Conséquences pour la trajectoire de la BCE
La BCE va très probablement abandonner son ton accommodant (politique « souple » favorisant des taux bas), car +1,7 % sur un mois, mis en rythme annuel (projection sur 12 mois), donne un niveau très élevé. Il faut s’attendre à ce que toute discussion sur de nouvelles baisses de taux disparaisse, et les marchés commencent à intégrer la possibilité d’une hausse de taux d’ici l’été. Les positions sur produits dérivés (contrats financiers dont la valeur dépend d’un prix de marché) devraient donc être orientées vers des taux courts plus élevés, par exemple en vendant des contrats à terme Euribor (contrats qui reflètent les anticipations de taux d’intérêt à court terme en zone euro). Ce choc d’inflation semble venir d’une récente hausse des coûts de l’énergie. Les contrats à terme sur le gaz naturel néerlandais TTF (prix de référence du gaz en Europe) ont bondi d’environ 18 % en février 2026, sur fond de nouvelles inquiétudes sur l’approvisionnement. Cela rappelle les fortes variations de prix de l’hiver 2022, et montre à quel point l’inflation globale (inflation « totale », incluant l’énergie et l’alimentation) dépend des prix de l’énergie. En conséquence, on s’attend à un renforcement de l’euro face à d’autres grandes monnaies comme le dollar américain. À mesure que les attentes de hausse de taux augmentent pour la BCE tandis que la Réserve fédérale (banque centrale des États-Unis) reste stable, l’écart de taux (différence entre les taux attendus des deux zones) deviendra favorable à l’euro. On peut envisager d’acheter des options d’achat EUR/USD (contrats donnant le droit d’acheter l’euro contre le dollar à un prix fixé) pour profiter d’un possible mouvement vers la zone 1,12–1,14 dans les prochaines semaines. Pour les marchés actions, c’est une mauvaise nouvelle, car des coûts d’emprunt plus élevés risquent de réduire les marges des entreprises (leur niveau de profit).
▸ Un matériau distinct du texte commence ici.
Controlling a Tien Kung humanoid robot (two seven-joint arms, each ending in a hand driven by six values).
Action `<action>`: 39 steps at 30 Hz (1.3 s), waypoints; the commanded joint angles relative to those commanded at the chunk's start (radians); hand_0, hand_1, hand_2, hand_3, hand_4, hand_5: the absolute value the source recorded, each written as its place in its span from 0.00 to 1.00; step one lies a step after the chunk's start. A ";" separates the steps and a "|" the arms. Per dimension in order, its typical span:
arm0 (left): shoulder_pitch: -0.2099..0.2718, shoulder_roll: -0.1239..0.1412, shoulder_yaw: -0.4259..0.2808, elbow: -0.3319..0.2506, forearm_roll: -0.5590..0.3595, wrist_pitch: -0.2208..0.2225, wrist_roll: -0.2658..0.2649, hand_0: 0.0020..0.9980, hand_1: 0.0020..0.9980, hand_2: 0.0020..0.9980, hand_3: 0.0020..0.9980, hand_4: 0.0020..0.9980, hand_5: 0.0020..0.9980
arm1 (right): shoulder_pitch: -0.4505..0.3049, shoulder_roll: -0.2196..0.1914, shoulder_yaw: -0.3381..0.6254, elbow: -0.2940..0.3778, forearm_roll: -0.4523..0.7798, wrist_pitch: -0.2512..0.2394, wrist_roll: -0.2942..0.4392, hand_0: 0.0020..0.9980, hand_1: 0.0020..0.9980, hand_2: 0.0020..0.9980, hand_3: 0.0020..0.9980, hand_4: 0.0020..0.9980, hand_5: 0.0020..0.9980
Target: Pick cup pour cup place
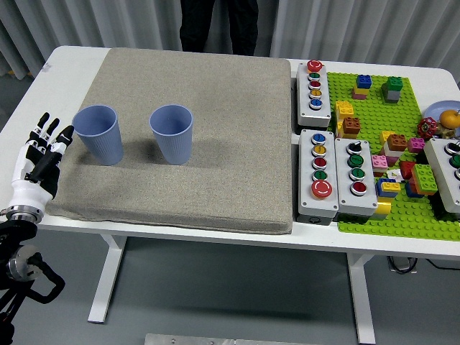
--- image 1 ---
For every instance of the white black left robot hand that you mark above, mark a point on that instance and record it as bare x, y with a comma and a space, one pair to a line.
28, 190

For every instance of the blue ribbed cup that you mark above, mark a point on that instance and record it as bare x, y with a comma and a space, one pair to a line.
100, 143
172, 143

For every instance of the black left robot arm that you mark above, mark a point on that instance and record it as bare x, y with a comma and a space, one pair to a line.
23, 267

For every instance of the white table leg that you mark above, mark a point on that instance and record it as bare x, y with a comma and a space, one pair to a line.
361, 305
108, 280

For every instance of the grey-brown fabric mat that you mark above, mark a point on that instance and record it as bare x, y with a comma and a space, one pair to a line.
223, 151

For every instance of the person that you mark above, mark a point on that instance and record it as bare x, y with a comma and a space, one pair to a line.
194, 25

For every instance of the grey five-button control box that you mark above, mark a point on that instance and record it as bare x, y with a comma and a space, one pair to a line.
306, 172
320, 115

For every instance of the brown yellow block stack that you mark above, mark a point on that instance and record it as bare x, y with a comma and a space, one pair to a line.
351, 125

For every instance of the white pleated curtain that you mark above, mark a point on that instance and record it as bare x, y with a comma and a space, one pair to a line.
323, 28

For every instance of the pink building block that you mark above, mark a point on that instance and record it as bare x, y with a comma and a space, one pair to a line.
379, 162

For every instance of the blue yellow pink block stack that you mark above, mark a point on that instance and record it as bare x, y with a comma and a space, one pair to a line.
363, 82

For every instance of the green building baseplate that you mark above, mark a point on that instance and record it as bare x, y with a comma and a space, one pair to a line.
373, 111

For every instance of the clear yellow building block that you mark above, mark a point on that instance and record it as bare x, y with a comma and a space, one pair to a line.
382, 207

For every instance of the small white card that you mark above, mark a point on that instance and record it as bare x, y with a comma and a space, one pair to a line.
394, 175

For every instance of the brown white pink block stack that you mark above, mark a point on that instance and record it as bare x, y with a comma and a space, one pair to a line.
397, 142

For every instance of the red building block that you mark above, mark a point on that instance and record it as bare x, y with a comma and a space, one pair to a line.
407, 168

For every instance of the green grey block stack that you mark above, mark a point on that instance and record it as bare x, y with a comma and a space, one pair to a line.
394, 83

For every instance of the white power strip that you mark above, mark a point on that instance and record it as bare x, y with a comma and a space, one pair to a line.
402, 266

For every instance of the magenta building block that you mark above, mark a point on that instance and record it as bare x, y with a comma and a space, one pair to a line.
416, 144

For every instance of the green orange blue block stack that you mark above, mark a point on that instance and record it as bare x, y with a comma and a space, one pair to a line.
424, 176

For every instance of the red valve handwheel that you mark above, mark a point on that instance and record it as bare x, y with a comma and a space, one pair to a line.
427, 125

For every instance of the light blue plate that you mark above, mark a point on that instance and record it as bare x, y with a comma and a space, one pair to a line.
440, 107

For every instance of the small brown lumpy object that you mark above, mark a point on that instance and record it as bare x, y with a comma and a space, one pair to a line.
447, 133

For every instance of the orange fruit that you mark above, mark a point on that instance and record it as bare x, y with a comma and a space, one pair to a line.
449, 118

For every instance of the grey selector switch control box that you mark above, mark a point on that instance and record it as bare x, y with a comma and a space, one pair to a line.
345, 201

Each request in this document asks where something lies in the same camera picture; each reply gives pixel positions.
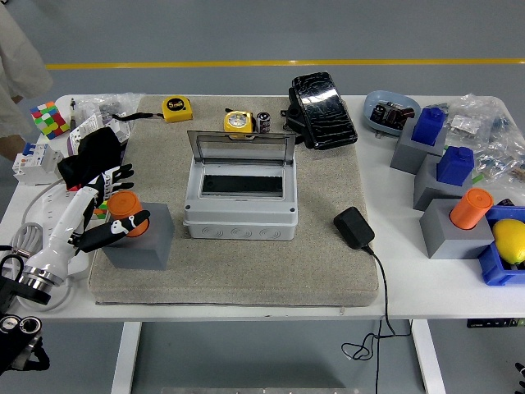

Les indices européens, comme l’Euro Stoxx 50, deviennent plus exposés à une baisse après un bon début d’année. Acheter des options de vente sur l’indice (contrats profitant d’une baisse) est une manière raisonnable de se protéger ou de viser un recul à court terme.Se positionner pour une volatilité plus élevée
L’incertitude a fortement augmenté, ce qui signifie que la volatilité implicite (volatilité attendue par le marché, déduite du prix des options) devrait monter sur plusieurs marchés. Ce contexte favorise les stratégies qui gagnent lorsque les prix bougent fortement, dans un sens ou dans l’autre. Il faut envisager d’acheter des options sur le VSTOXX (principal indice de volatilité en Europe), car il évolue actuellement près de niveaux historiquement bas autour de 14.